• [Directions for this task] Take the lines below between the one holding "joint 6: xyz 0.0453" and the one holding "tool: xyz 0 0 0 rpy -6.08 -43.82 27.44", inclusive, and copy them exactly. Add nothing.
_ _ _
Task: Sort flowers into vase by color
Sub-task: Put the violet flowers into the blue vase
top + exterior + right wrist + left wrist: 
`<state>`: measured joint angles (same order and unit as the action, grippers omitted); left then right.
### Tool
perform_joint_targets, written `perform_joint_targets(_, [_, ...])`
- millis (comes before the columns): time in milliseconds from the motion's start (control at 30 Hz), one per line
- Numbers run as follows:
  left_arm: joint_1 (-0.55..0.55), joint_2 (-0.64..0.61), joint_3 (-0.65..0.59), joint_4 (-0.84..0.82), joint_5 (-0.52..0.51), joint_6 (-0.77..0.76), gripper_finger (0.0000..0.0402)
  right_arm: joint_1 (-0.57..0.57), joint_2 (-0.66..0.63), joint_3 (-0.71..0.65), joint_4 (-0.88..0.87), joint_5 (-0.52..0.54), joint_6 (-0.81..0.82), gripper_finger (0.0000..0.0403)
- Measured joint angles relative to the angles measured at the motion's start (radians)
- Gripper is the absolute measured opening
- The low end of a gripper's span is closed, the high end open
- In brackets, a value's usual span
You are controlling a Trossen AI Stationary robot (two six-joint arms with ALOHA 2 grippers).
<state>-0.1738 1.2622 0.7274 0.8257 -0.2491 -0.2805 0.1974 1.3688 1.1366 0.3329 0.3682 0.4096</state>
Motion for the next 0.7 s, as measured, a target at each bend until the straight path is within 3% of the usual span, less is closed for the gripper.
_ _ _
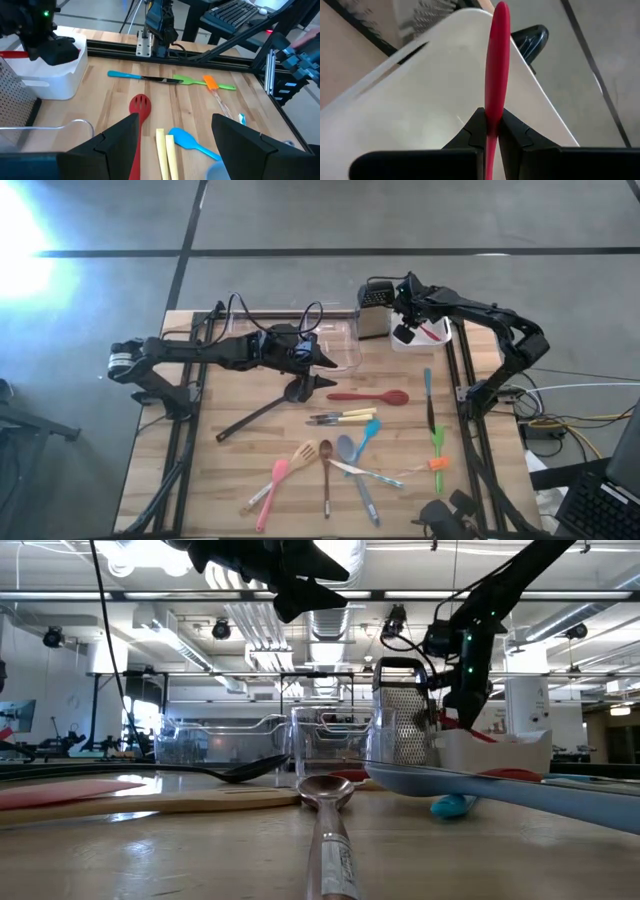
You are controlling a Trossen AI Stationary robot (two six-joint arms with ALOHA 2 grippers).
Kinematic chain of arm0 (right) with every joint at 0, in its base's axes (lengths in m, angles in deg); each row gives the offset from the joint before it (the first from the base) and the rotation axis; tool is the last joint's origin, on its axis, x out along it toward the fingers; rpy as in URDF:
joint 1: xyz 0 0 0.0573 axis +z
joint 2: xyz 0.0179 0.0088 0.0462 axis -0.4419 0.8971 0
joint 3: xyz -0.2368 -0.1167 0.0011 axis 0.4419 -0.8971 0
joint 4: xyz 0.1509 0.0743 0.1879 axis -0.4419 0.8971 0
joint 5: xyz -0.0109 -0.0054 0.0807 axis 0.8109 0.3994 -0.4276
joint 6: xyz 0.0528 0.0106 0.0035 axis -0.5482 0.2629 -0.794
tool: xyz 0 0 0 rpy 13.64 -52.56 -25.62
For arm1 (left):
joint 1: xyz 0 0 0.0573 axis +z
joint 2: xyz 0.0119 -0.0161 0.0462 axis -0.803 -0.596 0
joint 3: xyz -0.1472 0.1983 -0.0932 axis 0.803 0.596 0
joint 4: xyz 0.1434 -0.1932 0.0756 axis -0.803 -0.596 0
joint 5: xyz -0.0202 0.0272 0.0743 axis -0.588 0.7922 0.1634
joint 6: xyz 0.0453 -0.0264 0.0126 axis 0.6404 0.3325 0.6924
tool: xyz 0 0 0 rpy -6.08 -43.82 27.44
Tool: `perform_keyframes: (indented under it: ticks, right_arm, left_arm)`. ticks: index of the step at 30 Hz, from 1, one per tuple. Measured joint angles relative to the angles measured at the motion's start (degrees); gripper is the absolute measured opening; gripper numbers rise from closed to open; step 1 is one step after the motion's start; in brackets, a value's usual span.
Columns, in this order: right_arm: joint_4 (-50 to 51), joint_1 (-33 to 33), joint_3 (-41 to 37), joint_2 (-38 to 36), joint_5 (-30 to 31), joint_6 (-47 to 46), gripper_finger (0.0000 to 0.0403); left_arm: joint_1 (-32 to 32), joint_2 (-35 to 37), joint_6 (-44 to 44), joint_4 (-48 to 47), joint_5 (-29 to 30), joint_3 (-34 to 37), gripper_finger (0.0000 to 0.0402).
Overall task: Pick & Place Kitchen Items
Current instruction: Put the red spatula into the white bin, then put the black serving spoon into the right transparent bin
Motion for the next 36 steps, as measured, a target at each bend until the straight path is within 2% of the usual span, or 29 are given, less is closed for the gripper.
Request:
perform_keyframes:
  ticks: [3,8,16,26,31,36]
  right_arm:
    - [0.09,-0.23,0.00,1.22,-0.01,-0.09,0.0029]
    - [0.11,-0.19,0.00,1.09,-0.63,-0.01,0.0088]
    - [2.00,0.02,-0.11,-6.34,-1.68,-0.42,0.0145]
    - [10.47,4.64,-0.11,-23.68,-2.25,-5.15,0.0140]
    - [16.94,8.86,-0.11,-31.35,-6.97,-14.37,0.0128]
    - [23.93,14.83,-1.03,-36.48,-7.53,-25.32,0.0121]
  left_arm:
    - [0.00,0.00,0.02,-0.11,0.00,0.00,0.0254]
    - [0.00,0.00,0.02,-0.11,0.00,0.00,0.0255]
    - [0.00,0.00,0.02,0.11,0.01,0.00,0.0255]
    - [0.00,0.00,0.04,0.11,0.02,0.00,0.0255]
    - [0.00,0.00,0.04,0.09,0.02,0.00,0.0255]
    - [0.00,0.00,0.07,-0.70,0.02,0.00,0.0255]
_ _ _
• [Response for this exercise]
joint 6: xyz 0.0453 -0.0264 0.0126 axis 0.6404 0.3325 0.6924
tool: xyz 0 0 0 rpy -6.08 -43.82 27.44

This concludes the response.